You will be relieved at at the absence of a lot of narrative in this post. The incredible scenery between Popáyan and Pasto spoke for itself. That, and the comfort and lack of many passengers on the bus made for a delightful trip. A few words on random details of travel first.
- In Colombia, there is a huge military presence everywhere you go. They're all along the highways packing semi automatic rifles and peering out from behind sandbagged posts. Each motorist that passes gets either a thumbs up or a summons to pull over. In most cases it's thumbs up and I don't want to know the consequences of the alternative.

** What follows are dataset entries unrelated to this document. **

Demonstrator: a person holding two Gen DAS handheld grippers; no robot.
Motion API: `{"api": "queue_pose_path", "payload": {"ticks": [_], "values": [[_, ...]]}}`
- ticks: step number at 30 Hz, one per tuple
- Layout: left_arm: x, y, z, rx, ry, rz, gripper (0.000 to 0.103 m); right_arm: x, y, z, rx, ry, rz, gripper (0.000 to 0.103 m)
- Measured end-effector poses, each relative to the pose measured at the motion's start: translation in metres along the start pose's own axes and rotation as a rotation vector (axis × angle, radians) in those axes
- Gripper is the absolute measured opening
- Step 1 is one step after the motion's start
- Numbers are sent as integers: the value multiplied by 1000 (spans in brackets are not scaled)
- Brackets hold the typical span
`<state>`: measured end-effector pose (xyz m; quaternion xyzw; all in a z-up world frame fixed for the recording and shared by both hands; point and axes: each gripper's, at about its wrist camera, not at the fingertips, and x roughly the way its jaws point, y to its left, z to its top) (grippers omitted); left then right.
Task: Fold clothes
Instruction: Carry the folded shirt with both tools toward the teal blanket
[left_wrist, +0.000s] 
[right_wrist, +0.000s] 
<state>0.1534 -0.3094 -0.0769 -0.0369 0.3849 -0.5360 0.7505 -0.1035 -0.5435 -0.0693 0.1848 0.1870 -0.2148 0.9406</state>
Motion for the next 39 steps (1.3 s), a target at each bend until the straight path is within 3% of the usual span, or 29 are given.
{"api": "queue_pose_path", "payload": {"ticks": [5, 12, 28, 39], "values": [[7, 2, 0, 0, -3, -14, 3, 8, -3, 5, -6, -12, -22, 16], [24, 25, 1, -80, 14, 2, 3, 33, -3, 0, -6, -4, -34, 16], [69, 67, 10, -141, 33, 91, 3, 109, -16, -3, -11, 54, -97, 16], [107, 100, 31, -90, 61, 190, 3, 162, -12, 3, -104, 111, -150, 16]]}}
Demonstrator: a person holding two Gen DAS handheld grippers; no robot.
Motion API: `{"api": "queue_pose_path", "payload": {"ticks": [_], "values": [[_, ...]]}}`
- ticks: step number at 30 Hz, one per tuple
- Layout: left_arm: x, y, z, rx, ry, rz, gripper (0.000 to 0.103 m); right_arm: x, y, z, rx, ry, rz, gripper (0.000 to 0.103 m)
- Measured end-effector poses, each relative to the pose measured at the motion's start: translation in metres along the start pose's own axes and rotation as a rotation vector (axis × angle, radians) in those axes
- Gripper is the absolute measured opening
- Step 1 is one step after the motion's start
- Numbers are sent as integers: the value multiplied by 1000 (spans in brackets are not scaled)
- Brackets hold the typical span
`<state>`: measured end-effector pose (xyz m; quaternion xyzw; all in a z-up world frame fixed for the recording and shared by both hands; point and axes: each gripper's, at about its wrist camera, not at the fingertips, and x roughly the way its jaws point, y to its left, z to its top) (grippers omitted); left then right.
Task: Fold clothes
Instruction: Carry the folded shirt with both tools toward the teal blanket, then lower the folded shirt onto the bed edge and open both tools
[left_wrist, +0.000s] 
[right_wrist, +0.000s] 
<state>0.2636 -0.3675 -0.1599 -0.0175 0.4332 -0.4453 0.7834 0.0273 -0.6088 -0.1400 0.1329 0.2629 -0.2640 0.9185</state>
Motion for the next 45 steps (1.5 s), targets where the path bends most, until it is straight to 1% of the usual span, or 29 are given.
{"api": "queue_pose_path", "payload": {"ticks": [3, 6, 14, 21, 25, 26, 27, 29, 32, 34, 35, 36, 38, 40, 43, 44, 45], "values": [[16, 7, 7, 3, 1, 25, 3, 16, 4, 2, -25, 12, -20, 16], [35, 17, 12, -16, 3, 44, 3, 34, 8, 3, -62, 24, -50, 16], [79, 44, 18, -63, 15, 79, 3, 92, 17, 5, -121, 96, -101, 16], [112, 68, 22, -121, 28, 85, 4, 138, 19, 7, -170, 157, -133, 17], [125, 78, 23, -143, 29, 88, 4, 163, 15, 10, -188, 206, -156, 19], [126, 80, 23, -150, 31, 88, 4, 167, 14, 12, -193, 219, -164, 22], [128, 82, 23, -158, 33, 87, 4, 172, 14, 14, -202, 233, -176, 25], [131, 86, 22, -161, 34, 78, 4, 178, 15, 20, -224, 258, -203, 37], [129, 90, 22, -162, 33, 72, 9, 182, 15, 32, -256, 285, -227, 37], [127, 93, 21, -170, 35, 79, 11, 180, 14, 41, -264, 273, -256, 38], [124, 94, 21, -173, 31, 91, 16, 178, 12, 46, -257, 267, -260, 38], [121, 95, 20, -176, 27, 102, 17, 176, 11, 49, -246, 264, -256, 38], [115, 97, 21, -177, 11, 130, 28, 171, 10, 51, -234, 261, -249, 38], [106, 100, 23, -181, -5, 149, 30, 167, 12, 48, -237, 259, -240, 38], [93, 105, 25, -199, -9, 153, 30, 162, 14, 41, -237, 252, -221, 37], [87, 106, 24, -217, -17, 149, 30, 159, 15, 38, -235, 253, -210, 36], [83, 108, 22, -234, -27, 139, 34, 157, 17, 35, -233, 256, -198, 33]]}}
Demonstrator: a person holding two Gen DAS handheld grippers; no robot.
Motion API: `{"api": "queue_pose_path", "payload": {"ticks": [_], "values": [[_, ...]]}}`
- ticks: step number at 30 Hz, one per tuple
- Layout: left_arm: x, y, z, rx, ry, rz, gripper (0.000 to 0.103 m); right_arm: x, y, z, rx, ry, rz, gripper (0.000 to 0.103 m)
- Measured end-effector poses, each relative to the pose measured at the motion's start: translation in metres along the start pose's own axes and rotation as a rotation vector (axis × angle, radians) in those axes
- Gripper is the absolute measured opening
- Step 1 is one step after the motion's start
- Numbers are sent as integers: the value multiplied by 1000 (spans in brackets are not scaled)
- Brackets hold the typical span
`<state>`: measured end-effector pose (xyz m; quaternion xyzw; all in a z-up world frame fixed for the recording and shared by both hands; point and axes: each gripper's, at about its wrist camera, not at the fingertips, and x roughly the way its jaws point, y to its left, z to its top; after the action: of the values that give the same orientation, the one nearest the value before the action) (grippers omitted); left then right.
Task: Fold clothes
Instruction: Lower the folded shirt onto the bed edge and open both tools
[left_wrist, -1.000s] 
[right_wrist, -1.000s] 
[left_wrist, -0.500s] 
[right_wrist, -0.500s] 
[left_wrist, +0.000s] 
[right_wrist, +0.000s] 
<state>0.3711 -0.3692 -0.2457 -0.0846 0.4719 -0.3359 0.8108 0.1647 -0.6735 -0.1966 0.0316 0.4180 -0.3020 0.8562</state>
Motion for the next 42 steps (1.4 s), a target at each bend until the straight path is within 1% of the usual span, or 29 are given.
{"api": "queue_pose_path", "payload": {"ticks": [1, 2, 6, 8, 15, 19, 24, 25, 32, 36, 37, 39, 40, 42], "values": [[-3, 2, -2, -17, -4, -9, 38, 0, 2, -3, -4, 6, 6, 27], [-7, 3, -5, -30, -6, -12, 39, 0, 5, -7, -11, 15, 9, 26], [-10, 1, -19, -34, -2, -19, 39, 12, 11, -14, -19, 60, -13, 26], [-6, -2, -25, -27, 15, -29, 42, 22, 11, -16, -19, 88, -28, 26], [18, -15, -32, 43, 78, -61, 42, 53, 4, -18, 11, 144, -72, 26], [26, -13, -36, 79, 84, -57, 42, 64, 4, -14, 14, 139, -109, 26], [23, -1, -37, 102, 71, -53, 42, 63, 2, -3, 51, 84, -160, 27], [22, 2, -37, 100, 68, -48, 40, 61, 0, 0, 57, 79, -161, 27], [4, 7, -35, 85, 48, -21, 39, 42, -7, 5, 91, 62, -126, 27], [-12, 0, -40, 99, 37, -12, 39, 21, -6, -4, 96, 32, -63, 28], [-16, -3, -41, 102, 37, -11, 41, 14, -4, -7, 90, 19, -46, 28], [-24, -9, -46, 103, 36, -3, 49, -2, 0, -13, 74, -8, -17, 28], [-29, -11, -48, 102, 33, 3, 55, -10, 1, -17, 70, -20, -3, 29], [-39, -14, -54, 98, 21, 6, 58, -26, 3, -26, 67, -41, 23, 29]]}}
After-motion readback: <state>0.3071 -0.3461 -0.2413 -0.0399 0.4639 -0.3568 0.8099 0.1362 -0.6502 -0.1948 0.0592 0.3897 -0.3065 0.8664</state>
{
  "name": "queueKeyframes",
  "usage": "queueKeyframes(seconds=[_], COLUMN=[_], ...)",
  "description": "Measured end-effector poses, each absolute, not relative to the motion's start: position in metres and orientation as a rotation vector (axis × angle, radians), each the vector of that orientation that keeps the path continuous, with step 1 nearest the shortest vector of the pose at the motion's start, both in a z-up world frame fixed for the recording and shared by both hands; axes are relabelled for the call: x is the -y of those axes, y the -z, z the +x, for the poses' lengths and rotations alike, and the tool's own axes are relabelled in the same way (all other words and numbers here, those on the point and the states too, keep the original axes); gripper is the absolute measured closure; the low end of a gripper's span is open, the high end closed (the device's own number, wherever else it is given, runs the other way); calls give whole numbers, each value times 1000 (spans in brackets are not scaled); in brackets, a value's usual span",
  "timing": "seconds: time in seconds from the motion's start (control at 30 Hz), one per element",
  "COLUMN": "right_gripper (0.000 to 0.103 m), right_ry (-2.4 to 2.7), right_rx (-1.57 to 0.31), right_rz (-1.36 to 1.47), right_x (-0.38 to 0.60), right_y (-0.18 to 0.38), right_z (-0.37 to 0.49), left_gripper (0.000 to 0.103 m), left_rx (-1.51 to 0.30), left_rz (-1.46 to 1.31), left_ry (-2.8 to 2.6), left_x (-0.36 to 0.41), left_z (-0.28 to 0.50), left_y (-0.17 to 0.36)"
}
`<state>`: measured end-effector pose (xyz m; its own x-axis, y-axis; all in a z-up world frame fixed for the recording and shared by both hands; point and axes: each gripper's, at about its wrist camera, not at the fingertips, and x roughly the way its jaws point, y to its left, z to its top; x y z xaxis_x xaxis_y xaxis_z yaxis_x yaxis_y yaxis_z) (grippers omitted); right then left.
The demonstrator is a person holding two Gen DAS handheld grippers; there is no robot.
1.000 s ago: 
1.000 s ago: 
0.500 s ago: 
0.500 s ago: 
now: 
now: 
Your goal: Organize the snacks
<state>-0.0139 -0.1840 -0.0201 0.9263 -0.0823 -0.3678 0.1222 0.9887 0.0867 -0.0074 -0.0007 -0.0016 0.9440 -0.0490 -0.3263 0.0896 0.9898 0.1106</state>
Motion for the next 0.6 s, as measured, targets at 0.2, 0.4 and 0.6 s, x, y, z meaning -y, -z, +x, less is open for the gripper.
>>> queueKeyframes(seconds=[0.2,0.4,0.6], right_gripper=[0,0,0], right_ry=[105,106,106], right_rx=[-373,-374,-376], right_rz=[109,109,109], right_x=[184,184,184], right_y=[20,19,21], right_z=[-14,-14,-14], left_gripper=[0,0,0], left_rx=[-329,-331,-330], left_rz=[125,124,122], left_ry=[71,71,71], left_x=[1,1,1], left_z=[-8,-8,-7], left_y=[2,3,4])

- Every so often along the highway there will suddenly be a cluster of flower vendors selling elaborate arrangements. I discovered that that is an indication you're passing a cometary.
- There are a couple of phrases one hears everywhere in Colombia many times every day. One is, "a la orden" which means "at your service" in a formal spence and "what do you want, what can I get you?" more loosely translated. In a sales context, it can be a come on vendors use as soon as you approach, "c'mon, c'mon, buy, buy" or, in a more courteous sense, "how can I help you?" To end any transaction, the phrase is, "con mucho gusto", more or less, "you're welcome". To me it has the connotation of enthusiasm and it amuses me to hear it delivered in a mumbled monotone by surly clerks.
- Latin American street type vendors, and probably ones in other places, have ritual chants for promoting their wares. Every time the bus stops, a gaggle of them gets on to hawk some sort of food, usually potato chips or ice cream, that sort of thing. Here's what they sound like:
Back to the journey. This part of the highway passes through some of the most beautiful Andean landscape I've seen in Colombia.